• Your instructions
Go through the records, and copy each line in which the string "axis" is present.

• Data provided
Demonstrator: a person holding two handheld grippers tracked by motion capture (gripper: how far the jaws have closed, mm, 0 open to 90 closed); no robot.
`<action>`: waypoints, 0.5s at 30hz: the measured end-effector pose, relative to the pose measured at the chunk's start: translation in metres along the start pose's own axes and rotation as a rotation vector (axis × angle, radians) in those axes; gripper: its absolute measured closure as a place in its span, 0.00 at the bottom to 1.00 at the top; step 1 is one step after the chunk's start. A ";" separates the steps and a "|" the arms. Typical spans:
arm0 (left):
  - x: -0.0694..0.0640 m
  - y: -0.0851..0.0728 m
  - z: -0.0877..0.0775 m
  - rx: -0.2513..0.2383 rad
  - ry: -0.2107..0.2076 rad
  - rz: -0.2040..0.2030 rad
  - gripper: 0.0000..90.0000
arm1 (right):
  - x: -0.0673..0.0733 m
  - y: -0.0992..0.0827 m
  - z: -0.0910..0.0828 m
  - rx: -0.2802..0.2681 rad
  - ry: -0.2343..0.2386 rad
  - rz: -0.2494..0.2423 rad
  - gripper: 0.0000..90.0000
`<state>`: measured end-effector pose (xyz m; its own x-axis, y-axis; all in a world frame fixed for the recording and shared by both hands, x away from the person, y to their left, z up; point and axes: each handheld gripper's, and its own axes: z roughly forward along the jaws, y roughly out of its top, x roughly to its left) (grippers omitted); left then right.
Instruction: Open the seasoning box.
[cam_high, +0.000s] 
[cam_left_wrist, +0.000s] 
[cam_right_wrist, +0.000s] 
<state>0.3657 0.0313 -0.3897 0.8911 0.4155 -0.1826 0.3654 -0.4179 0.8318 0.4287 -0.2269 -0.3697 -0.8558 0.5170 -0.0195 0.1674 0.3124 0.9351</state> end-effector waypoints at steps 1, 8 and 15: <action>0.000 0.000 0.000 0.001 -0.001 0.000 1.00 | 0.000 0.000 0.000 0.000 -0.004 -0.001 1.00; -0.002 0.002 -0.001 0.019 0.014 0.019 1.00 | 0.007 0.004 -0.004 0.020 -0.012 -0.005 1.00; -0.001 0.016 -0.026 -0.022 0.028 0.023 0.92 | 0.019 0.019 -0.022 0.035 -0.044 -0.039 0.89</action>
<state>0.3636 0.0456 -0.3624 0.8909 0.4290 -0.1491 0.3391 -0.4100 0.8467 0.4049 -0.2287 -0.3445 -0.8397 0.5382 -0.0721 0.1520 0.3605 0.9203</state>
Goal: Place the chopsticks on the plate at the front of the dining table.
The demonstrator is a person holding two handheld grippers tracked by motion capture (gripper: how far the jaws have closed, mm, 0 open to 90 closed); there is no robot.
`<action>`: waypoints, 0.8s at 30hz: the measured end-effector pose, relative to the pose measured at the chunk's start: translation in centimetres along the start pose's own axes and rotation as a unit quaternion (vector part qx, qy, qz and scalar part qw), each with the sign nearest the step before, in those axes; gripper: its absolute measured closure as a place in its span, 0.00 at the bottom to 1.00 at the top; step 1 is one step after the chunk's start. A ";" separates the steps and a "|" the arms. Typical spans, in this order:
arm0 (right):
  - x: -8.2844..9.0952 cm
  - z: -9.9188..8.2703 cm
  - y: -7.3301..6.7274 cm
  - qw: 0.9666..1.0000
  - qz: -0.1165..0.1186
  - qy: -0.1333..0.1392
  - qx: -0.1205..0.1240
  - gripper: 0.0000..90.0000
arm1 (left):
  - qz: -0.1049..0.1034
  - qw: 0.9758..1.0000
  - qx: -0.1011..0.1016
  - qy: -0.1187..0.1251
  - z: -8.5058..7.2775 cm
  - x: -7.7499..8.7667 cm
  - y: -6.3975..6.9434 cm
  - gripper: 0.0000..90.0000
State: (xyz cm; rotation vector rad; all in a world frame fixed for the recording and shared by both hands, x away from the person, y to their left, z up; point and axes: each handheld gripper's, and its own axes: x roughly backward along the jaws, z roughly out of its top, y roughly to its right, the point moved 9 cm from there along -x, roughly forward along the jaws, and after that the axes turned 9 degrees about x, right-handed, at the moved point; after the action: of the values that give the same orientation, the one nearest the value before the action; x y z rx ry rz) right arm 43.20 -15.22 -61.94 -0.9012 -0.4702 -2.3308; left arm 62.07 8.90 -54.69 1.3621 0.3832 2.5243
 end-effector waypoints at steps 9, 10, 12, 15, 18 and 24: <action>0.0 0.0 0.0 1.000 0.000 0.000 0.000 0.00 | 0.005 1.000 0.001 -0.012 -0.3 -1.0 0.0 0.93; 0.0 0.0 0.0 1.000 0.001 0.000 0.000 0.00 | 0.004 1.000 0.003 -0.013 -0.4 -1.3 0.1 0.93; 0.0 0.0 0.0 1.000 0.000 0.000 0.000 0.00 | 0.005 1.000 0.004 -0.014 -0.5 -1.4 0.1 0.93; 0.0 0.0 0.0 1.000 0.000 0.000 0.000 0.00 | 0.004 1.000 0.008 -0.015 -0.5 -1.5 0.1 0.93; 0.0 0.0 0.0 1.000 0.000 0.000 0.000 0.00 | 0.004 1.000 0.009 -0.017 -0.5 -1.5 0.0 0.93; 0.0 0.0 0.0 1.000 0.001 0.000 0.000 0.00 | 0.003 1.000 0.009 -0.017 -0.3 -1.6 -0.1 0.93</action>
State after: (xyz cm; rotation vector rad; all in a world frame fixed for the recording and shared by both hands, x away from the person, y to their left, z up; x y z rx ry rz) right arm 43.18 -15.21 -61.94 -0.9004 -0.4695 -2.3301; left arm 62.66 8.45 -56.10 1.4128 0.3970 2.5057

• Solution to this exercise
`<action>`: waypoints, 0.5s at 30hz: the measured end-effector pose, relative to the pose measured at the chunk's start: translation in metres along the start pose's own axes and rotation as a rotation vector (axis × angle, radians) in those axes; gripper: its absolute measured closure as a place in its span, 0.00 at the bottom to 1.00 at the top; step 1 is one step after the chunk's start. A ";" separates the steps and a "|" the arms. Typical spans:
`<state>`: measured end-effector pose (xyz m; its own x-axis, y-axis; all in a world frame fixed for the recording and shared by both hands, x away from the person, y to their left, z up; point and axes: each handheld gripper's, and its own axes: z roughly forward along the jaws, y roughly out of its top, x roughly to its left) (grippers omitted); left then right.

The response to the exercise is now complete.